- _YOUR OBJECTIVE_
Copy out the whole listing exactly as written, leaving the pictures behind.

- _INPUT DATA_
··········
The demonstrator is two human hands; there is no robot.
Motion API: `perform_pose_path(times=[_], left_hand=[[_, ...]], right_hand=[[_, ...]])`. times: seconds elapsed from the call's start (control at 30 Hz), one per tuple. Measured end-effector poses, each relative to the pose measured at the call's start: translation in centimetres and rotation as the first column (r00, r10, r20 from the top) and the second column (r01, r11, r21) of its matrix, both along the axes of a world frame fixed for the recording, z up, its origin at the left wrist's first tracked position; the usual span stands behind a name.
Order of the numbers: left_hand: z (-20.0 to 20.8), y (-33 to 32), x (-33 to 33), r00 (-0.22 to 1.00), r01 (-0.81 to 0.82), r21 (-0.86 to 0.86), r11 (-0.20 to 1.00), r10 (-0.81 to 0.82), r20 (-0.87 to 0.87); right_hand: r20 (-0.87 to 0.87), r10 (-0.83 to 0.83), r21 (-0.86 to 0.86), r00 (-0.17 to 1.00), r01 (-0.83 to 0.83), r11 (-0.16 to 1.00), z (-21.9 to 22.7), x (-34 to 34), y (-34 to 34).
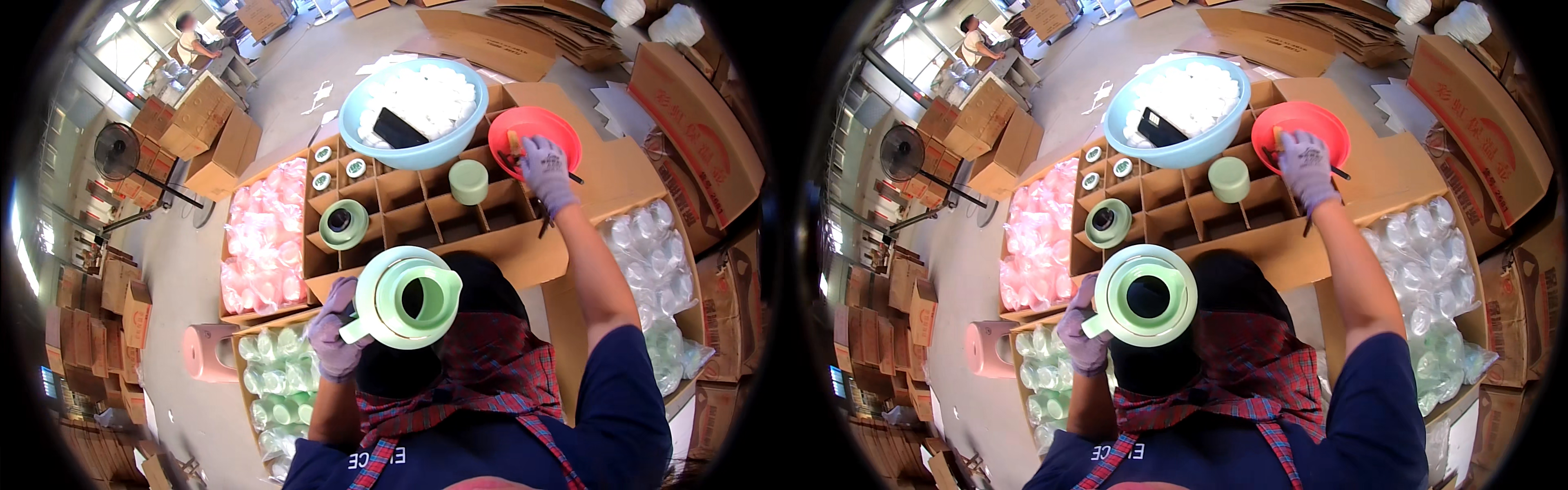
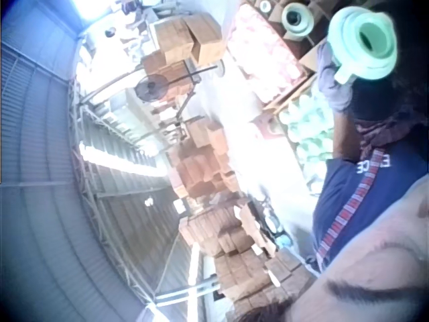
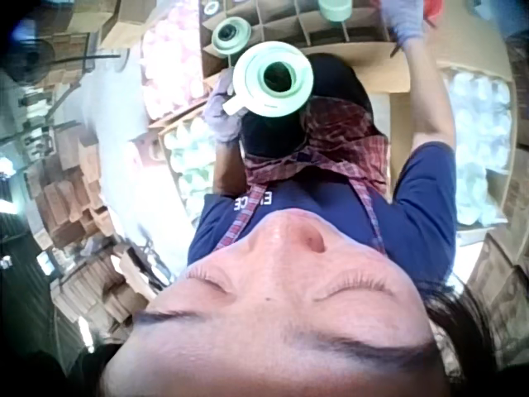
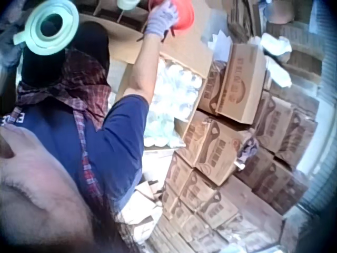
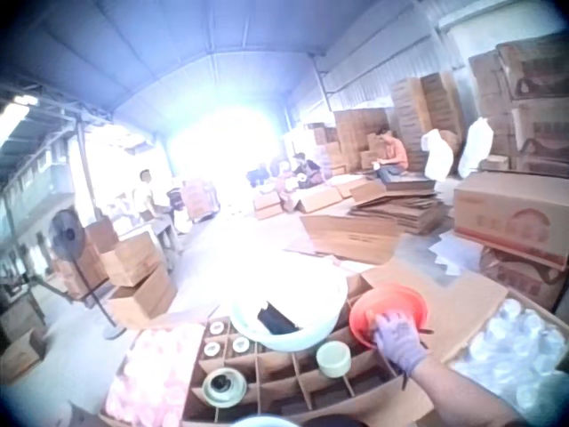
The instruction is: The person assembles plastic kettles by inserting metal strainers and screwing on lids. They handle white and light green kettles, placing the finished units into a cardboard box with dividers. The person wears purple gloves and works in a warehouse environment.
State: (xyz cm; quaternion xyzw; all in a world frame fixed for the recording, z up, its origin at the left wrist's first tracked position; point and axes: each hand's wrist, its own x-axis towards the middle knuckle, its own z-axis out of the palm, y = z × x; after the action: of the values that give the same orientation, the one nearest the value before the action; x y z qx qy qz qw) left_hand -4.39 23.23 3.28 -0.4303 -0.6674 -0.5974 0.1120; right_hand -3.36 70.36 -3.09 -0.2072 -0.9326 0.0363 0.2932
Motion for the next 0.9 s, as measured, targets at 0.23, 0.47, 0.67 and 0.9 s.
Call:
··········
- _RESPONSE TO THIS TASK_
The demonstrator is two human hands; there is no robot.
Motion API: `perform_pose_path(times=[_], left_hand=[[_, ...]], right_hand=[[_, ...]])`. times: seconds elapsed from the call's start (control at 30 Hz), one per tuple. Measured end-effector poses, each relative to the pose measured at the call's start: translation in centimetres and rotation as the first column (r00, r10, r20 from the top) and the second column (r01, r11, r21) of its matrix, both along the axes of a world frame fixed for the recording, z up, its origin at the left wrist's first tracked position; the usual span stands behind a name.
Order of the numbers: left_hand: z (-20.0 to 20.8), y (-33 to 32), x (-33 to 33), r00 (-0.22 to 1.00), r01 (-0.81 to 0.82), r21 (-0.86 to 0.86), r11 (-0.20 to 1.00), r10 (-0.81 to 0.82), r20 (-0.87 to 0.87); right_hand: r20 (-0.87 to 0.87), r10 (-0.83 to 0.83), r21 (-0.86 to 0.86), r00 (-0.17 to 1.00), r01 (-0.83 to 0.83), r11 (-0.16 to 1.00), z (-21.9 to 22.7), x (-34 to 34), y (-34 to 34).
The instruction is: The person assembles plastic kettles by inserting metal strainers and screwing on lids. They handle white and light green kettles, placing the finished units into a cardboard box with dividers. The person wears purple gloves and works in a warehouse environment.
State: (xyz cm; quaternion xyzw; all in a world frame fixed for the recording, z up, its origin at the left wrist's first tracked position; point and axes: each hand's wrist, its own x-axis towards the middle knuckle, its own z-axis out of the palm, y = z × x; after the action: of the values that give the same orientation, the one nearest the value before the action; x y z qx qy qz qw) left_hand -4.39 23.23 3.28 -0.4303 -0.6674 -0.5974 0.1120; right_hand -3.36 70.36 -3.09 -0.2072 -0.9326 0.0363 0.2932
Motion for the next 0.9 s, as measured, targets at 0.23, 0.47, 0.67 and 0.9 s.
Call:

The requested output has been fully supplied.